Brain imaging data were analyzed using SPM8 (http://www.fil.ion.ucl.ac.uk/spm/software/spm8/). The anatomical scans were normalized to the population template generated from the T1 images of all children by using the implementation of a Diffeomorphic Anatomic Registration Through Exponentiated Lie Algebra (DARTEL) algorithm in SPM8. The fMRI time series was motion corrected and realigned to each participant’s first image. fMRI data was then co-registered to the DARTEL population template and normalized into standard stereotaxic Montreal Neurological Institute (MNI) space. Images were resampled every 3.5 mm using 4th degree spline interpolation and smoothed with a 7 mm FWHM Gaussian kernel to accommodate inter-subject variation in brain anatomy and to increase signal to-noise ratio in the images. The data were high-pass filtered (128 s) to remove low-frequency signal drifts and corrected for autocorrelation assuming an AR(1) process. Brain activity was convolved over all experimental trials with the canonical hemodynamic response function (HRF) and its derivative.

On the second level, the main effects for physical and numerical magnitudes were evaluated in an ANCOVA with the within-participant factor condition (physical vs. numerical magnitude) and the covariates gestational age, birth weight, general cognitive ability (i.e., estimated intelligence), and math proficiency (i.e., TEDI-Math score).
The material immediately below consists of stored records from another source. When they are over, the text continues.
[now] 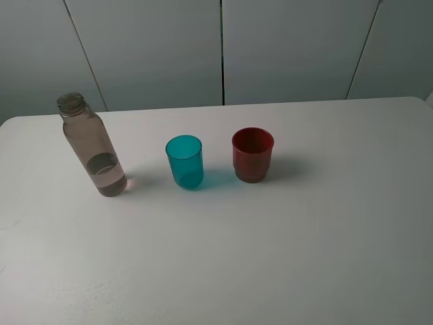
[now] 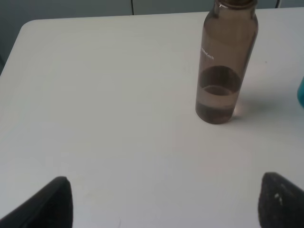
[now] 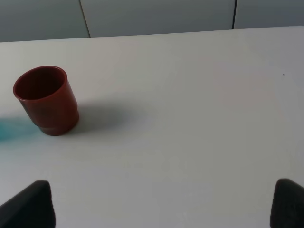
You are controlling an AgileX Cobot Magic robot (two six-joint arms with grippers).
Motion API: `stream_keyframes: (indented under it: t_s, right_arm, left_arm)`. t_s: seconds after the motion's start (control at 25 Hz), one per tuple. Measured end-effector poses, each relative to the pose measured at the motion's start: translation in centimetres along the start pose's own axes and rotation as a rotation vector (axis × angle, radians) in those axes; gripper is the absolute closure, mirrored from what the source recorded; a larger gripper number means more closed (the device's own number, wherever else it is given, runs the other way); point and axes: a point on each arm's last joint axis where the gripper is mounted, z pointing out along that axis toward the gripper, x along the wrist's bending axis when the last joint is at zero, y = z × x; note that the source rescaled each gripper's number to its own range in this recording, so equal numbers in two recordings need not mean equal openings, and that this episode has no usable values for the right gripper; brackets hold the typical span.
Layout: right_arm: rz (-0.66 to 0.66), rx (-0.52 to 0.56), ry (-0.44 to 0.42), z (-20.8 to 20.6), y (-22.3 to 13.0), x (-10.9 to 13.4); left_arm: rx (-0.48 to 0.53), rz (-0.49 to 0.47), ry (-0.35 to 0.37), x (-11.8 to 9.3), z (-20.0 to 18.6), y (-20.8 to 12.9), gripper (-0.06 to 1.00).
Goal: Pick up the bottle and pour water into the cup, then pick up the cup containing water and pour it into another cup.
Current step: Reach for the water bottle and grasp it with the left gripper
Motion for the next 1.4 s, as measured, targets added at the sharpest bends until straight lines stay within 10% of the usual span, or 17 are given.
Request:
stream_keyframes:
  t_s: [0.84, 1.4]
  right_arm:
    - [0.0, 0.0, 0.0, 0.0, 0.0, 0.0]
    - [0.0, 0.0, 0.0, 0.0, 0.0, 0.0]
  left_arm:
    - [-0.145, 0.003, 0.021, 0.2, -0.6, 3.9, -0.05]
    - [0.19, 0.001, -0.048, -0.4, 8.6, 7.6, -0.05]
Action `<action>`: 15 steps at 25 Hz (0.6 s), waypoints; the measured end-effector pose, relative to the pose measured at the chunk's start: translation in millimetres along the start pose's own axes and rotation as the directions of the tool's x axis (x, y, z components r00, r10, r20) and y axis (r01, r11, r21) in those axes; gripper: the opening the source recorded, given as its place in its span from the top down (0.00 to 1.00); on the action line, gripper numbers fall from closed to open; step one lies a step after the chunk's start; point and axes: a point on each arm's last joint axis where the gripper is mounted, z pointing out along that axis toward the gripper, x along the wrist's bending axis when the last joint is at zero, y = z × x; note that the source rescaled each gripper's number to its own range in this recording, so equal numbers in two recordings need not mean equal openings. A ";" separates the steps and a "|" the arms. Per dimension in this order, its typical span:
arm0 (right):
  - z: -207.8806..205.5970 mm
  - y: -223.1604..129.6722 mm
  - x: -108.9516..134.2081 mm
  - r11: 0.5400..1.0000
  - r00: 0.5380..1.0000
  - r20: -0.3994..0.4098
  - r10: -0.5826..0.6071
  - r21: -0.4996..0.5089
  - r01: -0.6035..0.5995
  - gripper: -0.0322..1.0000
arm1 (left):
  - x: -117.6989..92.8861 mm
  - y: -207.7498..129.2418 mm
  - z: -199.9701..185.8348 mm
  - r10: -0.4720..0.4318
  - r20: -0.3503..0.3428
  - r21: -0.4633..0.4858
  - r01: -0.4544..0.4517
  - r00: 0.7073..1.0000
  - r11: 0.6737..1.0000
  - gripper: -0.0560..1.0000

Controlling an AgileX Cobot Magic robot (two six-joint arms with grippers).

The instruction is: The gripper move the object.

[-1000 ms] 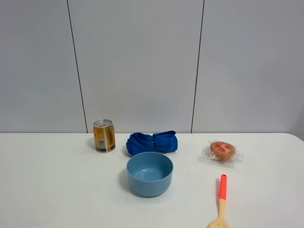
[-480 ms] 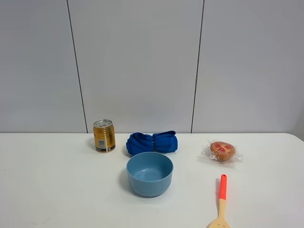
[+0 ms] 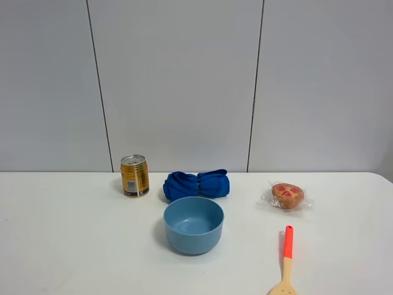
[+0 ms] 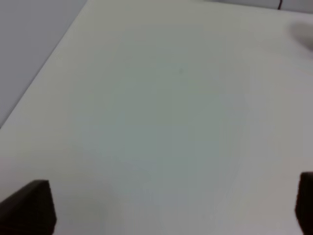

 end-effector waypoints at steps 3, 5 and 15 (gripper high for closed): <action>0.0 0.0 0.0 1.000 1.000 0.000 0.000 0.000 0.000 0.00 | -0.4 0.0 0.0 -0.005 0.004 0.000 0.005 1.000 1.000 0.01; 0.0 0.0 0.0 1.000 1.000 0.000 0.000 0.000 0.000 0.00 | -2.0 -0.2 0.0 -0.015 0.022 0.002 0.015 1.000 1.000 0.01; 0.0 0.0 0.0 1.000 1.000 0.000 0.000 0.000 0.000 0.00 | -4.9 -1.4 4.3 -0.019 0.053 -0.004 0.019 0.998 1.000 0.01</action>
For anatomical localization of effects, the SPM Anatomy Toolbox (Eickhoff et al., 2005), available for all published cytoarchitectonic maps from http://www.fz-juelich.de/ime/spm_anatomy_toolbox, was used where applicable. In areas not yet implemented, the anatomical automatic labelling tool (AAL) in SPM8 (http://www.cyceron.fr/web/aal anatomical_automatic_labeling.html) was used.

Activations were calculated at an uncorrected p-value of <.001 and a cluster size of k = 10 voxels at the voxel level and were reported when they remained significant following family-wise error correction (FWE) on cluster-level at pcluster-corr <.05. Finally, beta weights were extracted at intraparietal brain regions.

RESULTS

Behavioral Results

Generally, children were significantly faster at making physical (1,063 msec) than numerical magnitude judgments [1,385 msec; t(15) = 6.69, p < .001]. Regarding overall mean accuracy participants performed near ceiling in both experimental tasks (physical Stroop: 9.1% errors, number magnitude comparison: 10.8% errors) with the between-task difference not being significant [t(15) = 0.82., p = .425].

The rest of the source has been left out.